§ **Assignment**: Quote the entries below from the line with "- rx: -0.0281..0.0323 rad" through the line with "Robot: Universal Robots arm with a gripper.", both ends included, and only those lines.

§ **Data shown**:
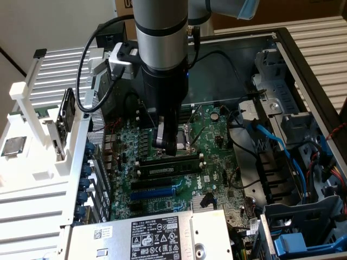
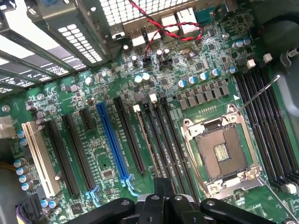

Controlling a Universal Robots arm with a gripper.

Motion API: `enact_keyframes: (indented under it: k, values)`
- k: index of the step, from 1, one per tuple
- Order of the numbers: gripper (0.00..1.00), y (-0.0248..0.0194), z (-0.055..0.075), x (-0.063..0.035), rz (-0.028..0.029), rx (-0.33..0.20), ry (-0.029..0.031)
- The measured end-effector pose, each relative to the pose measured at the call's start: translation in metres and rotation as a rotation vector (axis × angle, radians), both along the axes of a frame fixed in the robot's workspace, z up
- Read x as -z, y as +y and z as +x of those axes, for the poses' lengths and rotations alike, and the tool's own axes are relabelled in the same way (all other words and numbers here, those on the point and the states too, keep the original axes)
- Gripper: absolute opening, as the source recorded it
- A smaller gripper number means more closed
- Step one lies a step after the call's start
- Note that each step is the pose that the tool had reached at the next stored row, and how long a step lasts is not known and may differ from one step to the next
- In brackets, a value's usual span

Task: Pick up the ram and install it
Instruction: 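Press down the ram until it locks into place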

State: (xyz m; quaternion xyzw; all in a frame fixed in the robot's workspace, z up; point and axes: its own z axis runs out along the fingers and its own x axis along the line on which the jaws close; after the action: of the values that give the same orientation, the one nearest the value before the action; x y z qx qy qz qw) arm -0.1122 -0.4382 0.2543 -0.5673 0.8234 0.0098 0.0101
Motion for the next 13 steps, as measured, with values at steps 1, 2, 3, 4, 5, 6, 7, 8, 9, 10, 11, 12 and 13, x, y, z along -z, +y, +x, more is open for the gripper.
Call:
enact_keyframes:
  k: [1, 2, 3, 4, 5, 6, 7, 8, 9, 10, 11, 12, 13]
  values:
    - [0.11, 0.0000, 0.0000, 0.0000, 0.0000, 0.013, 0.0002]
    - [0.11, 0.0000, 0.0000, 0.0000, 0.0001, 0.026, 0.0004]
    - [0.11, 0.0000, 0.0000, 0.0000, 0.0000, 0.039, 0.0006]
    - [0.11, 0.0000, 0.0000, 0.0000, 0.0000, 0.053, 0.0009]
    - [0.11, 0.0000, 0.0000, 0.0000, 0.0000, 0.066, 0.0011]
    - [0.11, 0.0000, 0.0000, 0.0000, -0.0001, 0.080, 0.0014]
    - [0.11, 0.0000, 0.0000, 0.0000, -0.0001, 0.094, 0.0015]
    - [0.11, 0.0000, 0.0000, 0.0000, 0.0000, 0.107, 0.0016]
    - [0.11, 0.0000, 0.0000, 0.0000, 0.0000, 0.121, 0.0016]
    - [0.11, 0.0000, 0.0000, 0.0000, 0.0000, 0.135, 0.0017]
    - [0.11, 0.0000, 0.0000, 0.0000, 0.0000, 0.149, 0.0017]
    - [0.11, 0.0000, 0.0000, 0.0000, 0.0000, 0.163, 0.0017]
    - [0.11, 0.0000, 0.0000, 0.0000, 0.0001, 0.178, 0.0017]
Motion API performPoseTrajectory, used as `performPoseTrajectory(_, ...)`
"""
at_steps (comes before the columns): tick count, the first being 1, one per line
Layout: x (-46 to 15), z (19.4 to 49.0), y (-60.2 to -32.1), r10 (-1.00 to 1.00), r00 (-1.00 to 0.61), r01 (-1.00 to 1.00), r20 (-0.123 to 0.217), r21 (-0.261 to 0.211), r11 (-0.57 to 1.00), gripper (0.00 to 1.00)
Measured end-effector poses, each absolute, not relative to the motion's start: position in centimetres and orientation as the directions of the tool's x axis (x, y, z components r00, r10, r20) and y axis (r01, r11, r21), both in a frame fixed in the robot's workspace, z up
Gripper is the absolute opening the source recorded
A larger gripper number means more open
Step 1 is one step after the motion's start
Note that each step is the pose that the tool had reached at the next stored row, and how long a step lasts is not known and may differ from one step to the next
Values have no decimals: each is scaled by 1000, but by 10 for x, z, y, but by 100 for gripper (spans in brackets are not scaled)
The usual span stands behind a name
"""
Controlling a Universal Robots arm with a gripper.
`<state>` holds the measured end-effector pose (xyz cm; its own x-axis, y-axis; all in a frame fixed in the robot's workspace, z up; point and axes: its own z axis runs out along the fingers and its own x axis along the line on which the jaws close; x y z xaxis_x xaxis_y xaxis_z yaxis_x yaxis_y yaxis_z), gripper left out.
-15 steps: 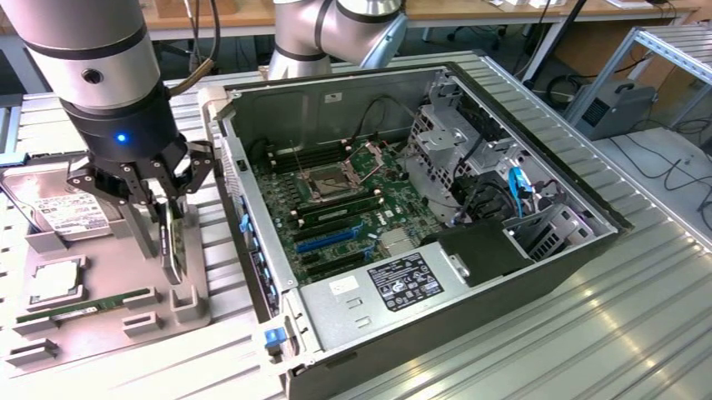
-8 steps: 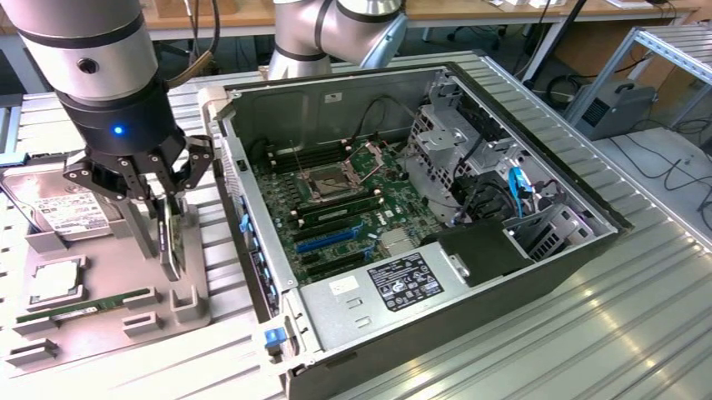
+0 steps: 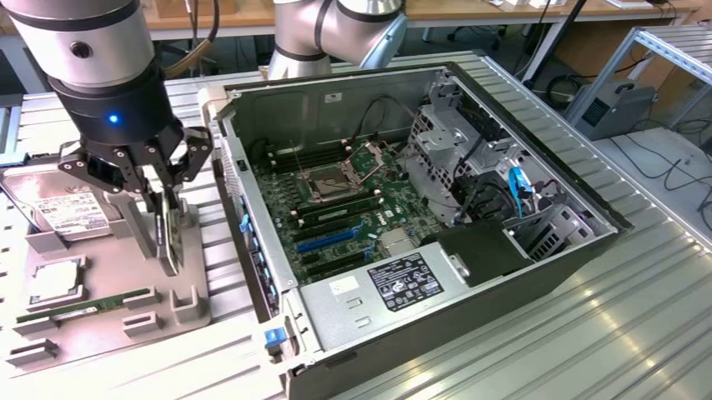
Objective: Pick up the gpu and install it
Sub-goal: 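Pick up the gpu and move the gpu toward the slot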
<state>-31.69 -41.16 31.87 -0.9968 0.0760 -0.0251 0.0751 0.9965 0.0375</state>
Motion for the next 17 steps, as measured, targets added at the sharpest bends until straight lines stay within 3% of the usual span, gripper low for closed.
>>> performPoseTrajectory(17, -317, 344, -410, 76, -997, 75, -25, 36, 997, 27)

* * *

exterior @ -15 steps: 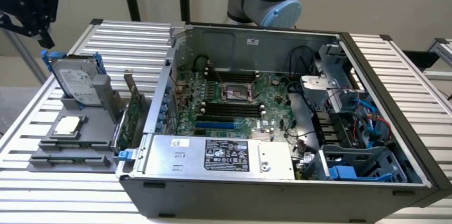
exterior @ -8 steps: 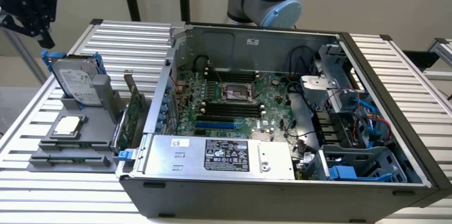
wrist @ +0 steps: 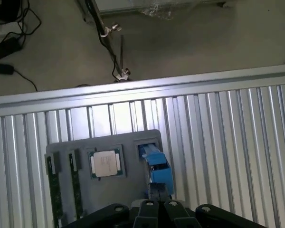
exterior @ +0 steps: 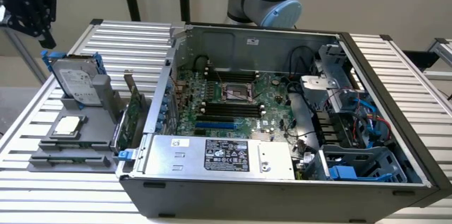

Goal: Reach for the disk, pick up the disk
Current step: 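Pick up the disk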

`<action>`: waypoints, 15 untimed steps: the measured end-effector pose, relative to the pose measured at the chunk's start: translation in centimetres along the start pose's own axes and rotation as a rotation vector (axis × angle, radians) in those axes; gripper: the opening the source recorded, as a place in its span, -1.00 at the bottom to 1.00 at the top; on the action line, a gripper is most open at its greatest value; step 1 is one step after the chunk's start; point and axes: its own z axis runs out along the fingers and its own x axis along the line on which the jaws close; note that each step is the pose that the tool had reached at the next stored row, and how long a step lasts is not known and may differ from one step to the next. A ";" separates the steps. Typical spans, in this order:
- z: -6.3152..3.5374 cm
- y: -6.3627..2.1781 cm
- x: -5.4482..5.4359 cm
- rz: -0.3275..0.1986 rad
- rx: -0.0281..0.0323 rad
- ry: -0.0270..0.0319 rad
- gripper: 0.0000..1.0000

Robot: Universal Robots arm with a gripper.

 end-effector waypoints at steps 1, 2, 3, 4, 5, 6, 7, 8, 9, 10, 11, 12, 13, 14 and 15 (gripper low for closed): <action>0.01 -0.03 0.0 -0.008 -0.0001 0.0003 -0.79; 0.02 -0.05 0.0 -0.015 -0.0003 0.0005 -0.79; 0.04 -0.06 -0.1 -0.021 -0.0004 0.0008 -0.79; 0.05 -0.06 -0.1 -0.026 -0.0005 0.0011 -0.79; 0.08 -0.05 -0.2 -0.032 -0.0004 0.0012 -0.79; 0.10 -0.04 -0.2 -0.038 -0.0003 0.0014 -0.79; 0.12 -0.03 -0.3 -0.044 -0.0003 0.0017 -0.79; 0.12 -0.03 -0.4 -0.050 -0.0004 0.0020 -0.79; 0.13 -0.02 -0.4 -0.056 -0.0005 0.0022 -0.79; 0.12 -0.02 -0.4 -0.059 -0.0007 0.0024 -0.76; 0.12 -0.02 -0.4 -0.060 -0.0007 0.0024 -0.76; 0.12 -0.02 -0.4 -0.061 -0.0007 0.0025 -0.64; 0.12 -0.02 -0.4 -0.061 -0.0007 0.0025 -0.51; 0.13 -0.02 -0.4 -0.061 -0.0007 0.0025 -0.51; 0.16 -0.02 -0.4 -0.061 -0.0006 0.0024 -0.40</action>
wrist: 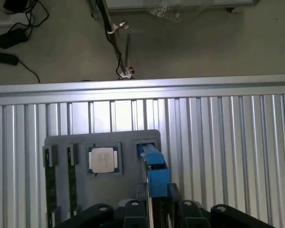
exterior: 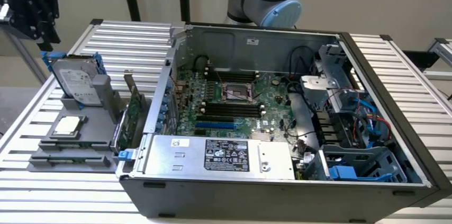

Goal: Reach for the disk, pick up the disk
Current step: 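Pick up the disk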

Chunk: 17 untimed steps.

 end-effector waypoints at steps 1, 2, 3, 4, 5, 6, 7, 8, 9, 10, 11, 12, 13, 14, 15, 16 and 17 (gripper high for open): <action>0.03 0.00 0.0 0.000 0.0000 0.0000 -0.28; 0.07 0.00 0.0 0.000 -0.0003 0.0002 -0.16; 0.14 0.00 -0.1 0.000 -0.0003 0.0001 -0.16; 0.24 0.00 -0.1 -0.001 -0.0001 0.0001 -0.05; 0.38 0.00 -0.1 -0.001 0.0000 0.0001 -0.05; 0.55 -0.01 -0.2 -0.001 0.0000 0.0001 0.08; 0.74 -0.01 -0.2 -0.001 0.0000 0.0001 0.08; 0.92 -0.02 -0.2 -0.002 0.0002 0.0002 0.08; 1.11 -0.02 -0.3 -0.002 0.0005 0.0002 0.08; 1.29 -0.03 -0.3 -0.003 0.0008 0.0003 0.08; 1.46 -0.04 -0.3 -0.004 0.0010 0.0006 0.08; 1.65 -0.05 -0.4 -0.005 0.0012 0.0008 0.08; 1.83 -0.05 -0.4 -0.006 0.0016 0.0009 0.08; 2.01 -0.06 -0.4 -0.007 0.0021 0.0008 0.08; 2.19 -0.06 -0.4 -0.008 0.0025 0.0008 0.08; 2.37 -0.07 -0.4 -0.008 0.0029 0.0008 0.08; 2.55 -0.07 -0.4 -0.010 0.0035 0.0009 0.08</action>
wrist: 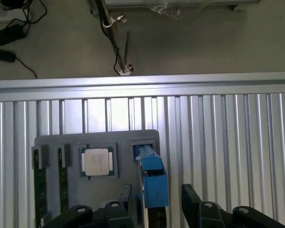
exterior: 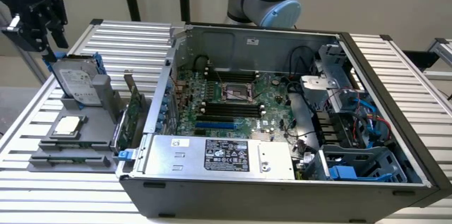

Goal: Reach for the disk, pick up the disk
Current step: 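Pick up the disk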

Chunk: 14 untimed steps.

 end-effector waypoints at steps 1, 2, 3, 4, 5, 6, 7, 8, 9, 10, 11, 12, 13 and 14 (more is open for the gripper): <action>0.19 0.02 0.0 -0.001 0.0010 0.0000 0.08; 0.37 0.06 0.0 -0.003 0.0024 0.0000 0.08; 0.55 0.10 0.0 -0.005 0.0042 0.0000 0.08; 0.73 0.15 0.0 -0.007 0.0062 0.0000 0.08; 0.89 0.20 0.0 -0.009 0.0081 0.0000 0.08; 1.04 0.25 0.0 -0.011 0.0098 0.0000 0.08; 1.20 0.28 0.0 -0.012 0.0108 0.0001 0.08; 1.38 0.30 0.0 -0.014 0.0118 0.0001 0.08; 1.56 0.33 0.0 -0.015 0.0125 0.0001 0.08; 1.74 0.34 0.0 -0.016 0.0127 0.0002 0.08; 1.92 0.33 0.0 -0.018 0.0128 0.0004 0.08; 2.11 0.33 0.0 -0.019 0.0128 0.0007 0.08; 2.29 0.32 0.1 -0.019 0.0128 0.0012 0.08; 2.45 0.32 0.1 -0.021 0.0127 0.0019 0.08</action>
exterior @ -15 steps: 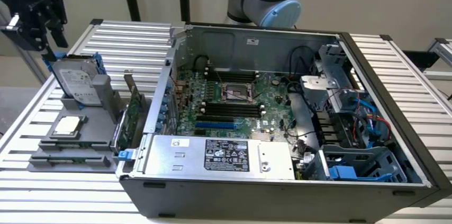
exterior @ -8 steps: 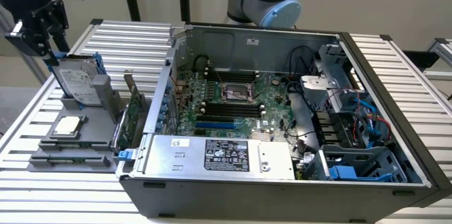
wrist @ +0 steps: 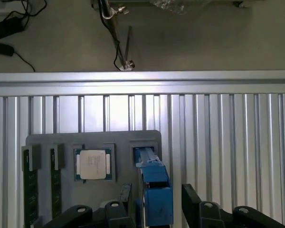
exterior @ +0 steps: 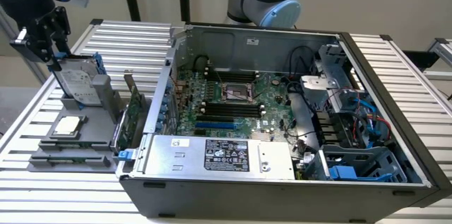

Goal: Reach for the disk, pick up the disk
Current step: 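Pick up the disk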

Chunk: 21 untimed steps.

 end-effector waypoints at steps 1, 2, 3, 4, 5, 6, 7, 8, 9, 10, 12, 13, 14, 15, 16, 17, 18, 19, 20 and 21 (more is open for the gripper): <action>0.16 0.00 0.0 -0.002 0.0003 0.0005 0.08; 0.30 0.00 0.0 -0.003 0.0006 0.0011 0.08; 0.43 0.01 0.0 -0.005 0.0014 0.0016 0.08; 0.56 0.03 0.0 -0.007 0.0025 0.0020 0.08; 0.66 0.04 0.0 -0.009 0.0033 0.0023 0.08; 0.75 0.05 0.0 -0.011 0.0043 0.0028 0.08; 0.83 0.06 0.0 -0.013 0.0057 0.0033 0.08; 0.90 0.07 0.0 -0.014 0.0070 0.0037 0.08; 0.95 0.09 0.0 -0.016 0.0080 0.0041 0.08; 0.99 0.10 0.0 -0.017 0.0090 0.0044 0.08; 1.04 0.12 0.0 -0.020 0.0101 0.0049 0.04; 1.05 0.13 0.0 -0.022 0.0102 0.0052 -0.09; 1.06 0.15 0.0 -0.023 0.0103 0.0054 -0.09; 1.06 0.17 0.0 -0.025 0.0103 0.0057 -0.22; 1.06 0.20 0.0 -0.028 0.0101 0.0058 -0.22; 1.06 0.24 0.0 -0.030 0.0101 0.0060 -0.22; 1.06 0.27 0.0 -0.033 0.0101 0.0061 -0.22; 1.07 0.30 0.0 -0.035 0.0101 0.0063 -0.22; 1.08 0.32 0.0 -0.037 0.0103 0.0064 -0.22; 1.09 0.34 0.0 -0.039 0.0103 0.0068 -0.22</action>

§ **Written answer**:
- rx: -0.0281..0.0323 rad
- ry: -0.0270..0.0319 rad
- gripper: 0.0000..1.0000

Robot: Universal Robots arm with a gripper.

Work on the exercise is complete.